Mastering the Art of Debt Freedom

In a recent study on graduating medical students by the Association of American Medical Colleges, they found that 67% of students indicated they had some education debt with the majority of students holding a debt of more than $150,000. The survey also found that at least 20% had other debts on top of their education debts including car payments, credit cards, personal loans, and more.

The reality is that debt impacts nearly everyone, and how you manage your education and consumer debt can help you lower it faster, work towards growing your savings, and relieve you of some of the stress that comes with carrying debt.

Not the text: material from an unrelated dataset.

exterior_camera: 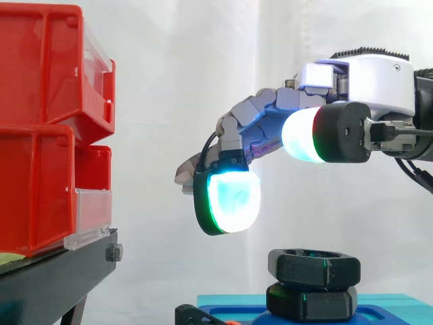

The average debt held by different medical professionals varies significantly depending on position, location of employment, age, and other factors. Some of the average debt-to-income ratios for medical professionals are as follows:

New Doctors: Have an average student loan debt in 2024 of over $188,000, and an average income of more than S323,600 before taxes.¹

Nurses: Have an average student loan debt of over $40,600, and an average income of more than $80,600 before taxes.¹

Physician Assistants (PAs): Have an average student loan debt of around $112,500 and an average income of over $130,000.²

Radiologists: The average student loan debt is around $225,000, and an average income can easily top $400,000.³

Many medical professionals earn high incomes; however, they can also accumulate education and consumer debt which can be difficult to pay down. They may have mortgages, car payments, home and auto insurance, families to support, taxes due, and the list of expenses can seem to go on forever. Many medical professionals might also have to consider malpractice insurance, an essential according to the American Medical Association (AMA), as one in three physicians has been sued or experienced legal action against them under a medical malpractice lawsuit. Therefore, Physicians Thrive says the average annual malpractice insurance premiums range from $4,000-$12,000, though surgeons in some states pay as much as $50,000. It is crucial for medical personnel to manage their finances effectively, and work to master the art of debt freedom by clearing it off their list of responsibilities. Consider these financial strategies for getting on top of your spending and working to rid yourself of debt.

Create a budget

Track your income and expenses to identify where you may be overspending and identify areas where you could cut back. There are several budgeting strategies that you can explore that can help you work toward saving money that can instead be put toward paying down debt. These include:

  • Calculate your income and make a list of your expenses.
  • Set manageable savings goals and priorities.
  • Help yourself manage your spending habits by trying the 50/30/20 rule. This rule involves dividing your after-tax income into three categories. These categories should be flexible – If your actual “Needs” amounts to less than 50%, consider increasing your savings percentage.
    • Needs: 50% of your income put toward needs, such as utilities, groceries, daycare, etc.
    • Wants: 30% of your income put toward wants, such as restaurants, date nights, trips, holidays, etc.
    • Savings: 20% of your income put toward savings, such as investments, an emergency fund, and other savings options.
  • Consider automating payments.
  • Consult a financial professional to help you design a budget and strategy that aligns with your financial goals.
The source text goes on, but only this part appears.